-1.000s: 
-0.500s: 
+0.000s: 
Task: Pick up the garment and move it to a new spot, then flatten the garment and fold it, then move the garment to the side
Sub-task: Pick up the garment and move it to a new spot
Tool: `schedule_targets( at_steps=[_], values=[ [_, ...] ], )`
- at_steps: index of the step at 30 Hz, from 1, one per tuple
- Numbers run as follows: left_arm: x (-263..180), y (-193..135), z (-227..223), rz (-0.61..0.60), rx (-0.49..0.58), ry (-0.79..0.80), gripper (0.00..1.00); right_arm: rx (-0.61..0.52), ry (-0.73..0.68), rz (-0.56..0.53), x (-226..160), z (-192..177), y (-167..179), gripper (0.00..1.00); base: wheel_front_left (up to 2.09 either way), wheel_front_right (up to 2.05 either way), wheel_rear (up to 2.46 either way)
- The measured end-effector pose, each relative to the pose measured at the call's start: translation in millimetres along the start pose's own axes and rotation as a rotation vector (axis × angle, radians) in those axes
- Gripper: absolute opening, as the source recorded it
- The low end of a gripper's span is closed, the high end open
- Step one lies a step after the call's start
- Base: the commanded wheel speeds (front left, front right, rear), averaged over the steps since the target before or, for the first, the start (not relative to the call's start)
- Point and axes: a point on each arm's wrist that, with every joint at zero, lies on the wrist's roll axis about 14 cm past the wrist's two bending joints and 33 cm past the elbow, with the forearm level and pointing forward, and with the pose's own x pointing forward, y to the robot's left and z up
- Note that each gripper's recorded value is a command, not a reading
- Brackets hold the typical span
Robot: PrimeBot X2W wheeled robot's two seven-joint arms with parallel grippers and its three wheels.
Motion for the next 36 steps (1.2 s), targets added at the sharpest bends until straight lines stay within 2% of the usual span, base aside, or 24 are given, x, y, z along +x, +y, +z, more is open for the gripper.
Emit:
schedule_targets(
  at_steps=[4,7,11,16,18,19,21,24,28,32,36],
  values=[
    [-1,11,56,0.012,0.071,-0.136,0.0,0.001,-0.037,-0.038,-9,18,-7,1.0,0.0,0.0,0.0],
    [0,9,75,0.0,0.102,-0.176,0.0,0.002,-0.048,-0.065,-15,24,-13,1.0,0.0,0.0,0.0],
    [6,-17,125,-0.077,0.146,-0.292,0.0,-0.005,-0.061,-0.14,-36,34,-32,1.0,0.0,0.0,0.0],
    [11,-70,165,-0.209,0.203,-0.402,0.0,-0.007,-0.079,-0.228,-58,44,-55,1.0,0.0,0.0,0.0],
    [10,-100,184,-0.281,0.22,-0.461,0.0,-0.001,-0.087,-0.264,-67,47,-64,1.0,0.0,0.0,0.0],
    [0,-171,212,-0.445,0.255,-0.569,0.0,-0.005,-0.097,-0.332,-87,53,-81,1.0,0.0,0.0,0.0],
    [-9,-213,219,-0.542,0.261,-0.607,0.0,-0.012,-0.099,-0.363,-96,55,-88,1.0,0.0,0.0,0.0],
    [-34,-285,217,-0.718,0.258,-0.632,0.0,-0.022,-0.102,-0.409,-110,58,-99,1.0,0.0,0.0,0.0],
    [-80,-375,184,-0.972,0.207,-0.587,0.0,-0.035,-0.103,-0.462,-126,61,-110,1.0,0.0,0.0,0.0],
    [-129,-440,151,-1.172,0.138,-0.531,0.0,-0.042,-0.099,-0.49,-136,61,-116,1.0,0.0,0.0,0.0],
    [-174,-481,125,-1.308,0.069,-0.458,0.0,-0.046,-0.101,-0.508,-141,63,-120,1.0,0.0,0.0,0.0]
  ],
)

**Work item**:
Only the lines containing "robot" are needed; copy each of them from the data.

**Result**:
- Point and axes: a point on each arm's wrist that, with every joint at zero, lies on the wrist's roll axis about 14 cm past the wrist's two bending joints and 33 cm past the elbow, with the forearm level and pointing forward, and with the pose's own x pointing forward, y to the robot's left and z up
Robot: PrimeBot X2W wheeled robot's two seven-joint arms with parallel grippers and its three wheels.

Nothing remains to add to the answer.